▶ **Source material**
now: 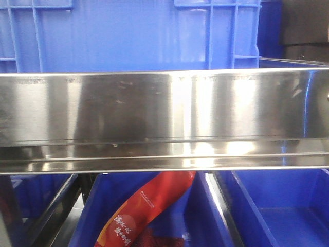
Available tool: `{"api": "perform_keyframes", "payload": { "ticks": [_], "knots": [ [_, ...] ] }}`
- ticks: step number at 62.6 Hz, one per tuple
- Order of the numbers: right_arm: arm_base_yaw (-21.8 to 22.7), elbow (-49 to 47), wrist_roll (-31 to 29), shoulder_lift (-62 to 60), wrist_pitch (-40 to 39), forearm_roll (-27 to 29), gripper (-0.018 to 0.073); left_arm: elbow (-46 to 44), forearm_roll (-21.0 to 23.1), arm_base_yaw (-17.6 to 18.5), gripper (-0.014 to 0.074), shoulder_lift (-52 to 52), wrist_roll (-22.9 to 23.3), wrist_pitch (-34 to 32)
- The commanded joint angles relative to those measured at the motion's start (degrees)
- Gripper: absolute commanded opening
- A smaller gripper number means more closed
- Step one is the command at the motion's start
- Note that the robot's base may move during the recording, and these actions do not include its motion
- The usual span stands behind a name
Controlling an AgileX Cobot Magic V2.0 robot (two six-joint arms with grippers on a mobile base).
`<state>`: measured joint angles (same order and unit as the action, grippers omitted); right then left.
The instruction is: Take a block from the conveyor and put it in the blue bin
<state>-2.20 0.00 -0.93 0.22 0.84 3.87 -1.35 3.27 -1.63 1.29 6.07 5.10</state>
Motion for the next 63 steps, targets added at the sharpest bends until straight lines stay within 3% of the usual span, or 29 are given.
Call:
{"api": "perform_keyframes", "payload": {
  "ticks": [1,15,25,35,63],
  "knots": [
    [0.27,0.00,0.04,-0.22,-1.38,-0.52,-0.0162,1.35,-1.23,0.92,-0.0111,-1.29,1.71,-5.10],
    [0.27,0.00,0.04,-0.22,-1.38,-0.52,-0.0162,1.35,-1.58,0.92,-0.0111,-1.29,-3.99,-7.16],
    [0.27,0.00,0.04,-0.22,-1.38,-0.52,-0.0162,1.35,-1.80,0.92,-0.0111,-1.29,-4.13,-7.16],
    [0.27,0.00,0.04,-0.22,-1.38,-0.52,-0.0162,1.35,-5.48,0.92,-0.0111,-1.29,-4.55,-6.47],
    [0.27,0.00,0.04,-0.22,-1.38,-0.52,-0.0162,1.35,-5.00,0.92,-0.0111,-1.29,-4.55,-7.32]
  ]
}}
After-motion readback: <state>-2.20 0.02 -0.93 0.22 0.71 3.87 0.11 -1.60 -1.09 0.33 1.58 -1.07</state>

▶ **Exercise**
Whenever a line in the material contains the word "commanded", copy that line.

▶ **Task answer**
- The commanded joint angles relative to those measured at the motion's start (degrees)
- Gripper: absolute commanded opening

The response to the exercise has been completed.